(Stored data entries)

"""

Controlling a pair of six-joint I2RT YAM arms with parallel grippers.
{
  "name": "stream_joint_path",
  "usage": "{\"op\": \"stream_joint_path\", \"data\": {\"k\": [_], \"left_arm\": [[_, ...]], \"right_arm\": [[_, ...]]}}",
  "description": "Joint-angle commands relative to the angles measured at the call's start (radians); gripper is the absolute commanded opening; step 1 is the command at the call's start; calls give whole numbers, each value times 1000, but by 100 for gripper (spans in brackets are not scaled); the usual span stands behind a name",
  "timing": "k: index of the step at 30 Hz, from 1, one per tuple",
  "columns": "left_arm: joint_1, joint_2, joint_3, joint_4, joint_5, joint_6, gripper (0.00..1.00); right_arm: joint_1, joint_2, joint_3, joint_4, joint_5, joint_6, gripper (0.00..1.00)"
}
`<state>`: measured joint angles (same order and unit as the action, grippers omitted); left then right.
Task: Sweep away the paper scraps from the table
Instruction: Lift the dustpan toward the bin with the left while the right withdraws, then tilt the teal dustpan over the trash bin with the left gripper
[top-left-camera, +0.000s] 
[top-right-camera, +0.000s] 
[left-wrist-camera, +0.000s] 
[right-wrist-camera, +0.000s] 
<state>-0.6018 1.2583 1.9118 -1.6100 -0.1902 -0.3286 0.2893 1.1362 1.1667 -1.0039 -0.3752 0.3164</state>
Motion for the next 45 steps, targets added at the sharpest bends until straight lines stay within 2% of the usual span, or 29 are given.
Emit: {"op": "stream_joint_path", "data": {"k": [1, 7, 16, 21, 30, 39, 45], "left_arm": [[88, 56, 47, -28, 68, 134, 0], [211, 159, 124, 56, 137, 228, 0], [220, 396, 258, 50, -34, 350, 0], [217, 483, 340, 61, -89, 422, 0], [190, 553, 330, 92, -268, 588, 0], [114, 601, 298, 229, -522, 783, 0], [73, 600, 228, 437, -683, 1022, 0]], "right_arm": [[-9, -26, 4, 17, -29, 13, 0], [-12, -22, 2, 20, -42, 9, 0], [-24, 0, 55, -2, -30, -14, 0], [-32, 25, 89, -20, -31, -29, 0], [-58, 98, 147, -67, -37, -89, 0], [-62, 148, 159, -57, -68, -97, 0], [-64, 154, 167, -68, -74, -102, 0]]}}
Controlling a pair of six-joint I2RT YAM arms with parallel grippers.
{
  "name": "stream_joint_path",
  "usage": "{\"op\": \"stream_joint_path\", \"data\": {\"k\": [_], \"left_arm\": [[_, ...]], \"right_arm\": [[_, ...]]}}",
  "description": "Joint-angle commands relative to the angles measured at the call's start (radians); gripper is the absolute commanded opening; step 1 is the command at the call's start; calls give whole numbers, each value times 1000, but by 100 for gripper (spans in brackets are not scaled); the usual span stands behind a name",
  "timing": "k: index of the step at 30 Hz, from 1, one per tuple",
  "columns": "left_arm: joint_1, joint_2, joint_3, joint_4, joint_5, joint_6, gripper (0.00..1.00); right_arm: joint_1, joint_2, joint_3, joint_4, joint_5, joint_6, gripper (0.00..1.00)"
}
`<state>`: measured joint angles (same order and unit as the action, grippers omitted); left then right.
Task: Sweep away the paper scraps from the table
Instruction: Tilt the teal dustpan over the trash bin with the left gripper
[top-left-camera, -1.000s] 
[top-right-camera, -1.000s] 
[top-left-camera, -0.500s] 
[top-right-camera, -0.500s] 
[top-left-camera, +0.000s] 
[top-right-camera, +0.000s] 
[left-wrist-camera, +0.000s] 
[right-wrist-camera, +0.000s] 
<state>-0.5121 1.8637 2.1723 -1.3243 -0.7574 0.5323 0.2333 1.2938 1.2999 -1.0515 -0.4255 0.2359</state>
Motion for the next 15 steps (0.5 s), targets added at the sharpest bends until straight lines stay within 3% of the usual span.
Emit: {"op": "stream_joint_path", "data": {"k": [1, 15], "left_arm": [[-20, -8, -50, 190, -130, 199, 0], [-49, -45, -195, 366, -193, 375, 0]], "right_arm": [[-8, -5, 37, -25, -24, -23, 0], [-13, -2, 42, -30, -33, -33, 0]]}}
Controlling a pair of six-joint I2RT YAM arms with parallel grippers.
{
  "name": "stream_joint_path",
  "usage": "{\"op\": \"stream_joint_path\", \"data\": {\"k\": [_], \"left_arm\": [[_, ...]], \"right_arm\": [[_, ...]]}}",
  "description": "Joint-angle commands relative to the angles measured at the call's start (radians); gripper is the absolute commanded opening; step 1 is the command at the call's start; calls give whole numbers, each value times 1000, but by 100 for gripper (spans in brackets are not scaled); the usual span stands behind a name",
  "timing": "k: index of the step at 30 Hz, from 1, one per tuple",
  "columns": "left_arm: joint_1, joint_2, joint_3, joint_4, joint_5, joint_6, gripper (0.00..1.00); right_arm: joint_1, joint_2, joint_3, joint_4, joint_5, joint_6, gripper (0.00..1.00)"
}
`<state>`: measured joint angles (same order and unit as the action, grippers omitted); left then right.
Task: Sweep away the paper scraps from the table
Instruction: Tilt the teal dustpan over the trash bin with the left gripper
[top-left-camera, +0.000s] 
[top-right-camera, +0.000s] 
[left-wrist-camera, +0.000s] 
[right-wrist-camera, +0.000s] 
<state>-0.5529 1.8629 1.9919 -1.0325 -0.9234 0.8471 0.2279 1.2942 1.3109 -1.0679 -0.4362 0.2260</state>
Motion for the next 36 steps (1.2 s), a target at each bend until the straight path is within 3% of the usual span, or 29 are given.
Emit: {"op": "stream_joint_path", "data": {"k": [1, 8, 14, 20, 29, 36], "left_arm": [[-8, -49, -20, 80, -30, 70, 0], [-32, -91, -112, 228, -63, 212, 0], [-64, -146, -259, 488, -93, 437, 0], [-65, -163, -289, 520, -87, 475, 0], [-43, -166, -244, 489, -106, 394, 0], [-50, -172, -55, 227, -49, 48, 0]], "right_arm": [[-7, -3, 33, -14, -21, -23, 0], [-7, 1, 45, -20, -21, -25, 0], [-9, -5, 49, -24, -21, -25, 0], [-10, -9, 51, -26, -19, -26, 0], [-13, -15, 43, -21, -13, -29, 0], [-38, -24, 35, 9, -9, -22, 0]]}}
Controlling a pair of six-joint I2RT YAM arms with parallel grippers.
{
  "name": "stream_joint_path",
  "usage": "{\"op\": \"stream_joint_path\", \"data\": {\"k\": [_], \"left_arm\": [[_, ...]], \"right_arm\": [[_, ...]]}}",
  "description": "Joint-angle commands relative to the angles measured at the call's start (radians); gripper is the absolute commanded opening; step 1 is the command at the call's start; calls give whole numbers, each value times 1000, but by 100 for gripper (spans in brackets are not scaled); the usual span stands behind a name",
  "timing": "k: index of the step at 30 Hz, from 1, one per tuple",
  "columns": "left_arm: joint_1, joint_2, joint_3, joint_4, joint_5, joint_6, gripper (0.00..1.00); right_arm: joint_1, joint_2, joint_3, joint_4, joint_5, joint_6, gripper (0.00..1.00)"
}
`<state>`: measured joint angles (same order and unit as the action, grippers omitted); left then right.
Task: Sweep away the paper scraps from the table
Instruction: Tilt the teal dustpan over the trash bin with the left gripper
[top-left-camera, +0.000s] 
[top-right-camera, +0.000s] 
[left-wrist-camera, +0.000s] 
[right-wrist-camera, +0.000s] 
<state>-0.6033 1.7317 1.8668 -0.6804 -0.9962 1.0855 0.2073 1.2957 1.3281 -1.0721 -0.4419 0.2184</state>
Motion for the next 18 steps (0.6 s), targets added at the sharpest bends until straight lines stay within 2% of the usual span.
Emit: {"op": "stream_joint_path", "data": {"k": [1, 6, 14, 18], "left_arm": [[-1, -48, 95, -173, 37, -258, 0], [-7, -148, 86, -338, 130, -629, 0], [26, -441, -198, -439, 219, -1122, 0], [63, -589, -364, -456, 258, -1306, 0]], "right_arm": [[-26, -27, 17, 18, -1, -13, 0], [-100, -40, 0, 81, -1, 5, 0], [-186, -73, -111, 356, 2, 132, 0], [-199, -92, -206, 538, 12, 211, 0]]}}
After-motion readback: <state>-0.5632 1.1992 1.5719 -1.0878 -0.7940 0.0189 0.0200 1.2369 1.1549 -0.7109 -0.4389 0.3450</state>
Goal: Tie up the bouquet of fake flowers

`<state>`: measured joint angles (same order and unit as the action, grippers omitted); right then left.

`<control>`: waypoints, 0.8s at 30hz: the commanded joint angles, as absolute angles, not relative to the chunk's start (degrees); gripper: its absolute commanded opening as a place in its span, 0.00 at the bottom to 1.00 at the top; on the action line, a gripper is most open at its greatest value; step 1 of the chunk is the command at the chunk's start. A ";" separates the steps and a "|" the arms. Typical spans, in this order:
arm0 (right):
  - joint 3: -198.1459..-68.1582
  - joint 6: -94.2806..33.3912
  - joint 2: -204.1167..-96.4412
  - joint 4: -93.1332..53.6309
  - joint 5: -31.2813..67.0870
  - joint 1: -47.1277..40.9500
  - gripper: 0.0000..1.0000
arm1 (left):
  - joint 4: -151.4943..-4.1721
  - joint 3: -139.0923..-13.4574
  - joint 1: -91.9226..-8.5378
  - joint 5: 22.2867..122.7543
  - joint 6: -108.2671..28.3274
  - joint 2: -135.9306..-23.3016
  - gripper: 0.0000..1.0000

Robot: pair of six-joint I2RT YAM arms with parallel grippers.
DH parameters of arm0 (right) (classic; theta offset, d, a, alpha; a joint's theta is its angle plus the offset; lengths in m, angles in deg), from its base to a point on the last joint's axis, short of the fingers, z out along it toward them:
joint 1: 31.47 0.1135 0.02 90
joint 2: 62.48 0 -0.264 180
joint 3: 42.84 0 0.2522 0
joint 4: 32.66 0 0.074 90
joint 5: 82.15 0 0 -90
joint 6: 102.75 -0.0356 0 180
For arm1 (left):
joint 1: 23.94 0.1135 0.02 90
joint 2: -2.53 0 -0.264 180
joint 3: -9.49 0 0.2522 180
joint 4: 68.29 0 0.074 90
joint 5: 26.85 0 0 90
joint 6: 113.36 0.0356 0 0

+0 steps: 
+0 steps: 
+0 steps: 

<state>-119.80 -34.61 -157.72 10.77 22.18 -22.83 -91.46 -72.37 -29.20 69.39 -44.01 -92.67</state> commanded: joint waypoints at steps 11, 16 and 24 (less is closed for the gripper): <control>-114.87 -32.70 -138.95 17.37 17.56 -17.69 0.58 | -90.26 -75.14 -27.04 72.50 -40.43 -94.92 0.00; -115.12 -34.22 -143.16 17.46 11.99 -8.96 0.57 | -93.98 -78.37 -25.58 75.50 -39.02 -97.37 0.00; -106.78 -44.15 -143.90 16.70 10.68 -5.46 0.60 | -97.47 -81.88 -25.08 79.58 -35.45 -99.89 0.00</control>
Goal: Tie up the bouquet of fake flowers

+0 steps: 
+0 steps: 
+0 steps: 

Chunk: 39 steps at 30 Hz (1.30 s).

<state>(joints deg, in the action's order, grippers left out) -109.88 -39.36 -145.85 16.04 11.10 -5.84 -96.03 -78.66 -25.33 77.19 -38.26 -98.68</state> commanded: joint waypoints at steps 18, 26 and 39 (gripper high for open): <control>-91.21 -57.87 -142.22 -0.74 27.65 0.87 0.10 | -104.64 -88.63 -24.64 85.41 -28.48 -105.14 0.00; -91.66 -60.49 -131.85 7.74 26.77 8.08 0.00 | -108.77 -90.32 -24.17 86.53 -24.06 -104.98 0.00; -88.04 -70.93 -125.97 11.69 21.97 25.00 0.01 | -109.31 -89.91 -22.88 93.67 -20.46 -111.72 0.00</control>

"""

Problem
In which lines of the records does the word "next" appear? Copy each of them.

Task output
Motion for the next 45 steps, targets added at the sharpest bends until straight lines stay within 2% of the usual span, or 29 are given.
Motion for the next 15 steps (0.5 s), targets added at the sharpest bends until straight lines stay within 3% of the usual span.
Motion for the next 36 steps (1.2 s), a target at each bend until the straight path is within 3% of the usual span, or 29 are given.
Motion for the next 18 steps (0.6 s), targets added at the sharpest bends until straight lines stay within 2% of the usual span.

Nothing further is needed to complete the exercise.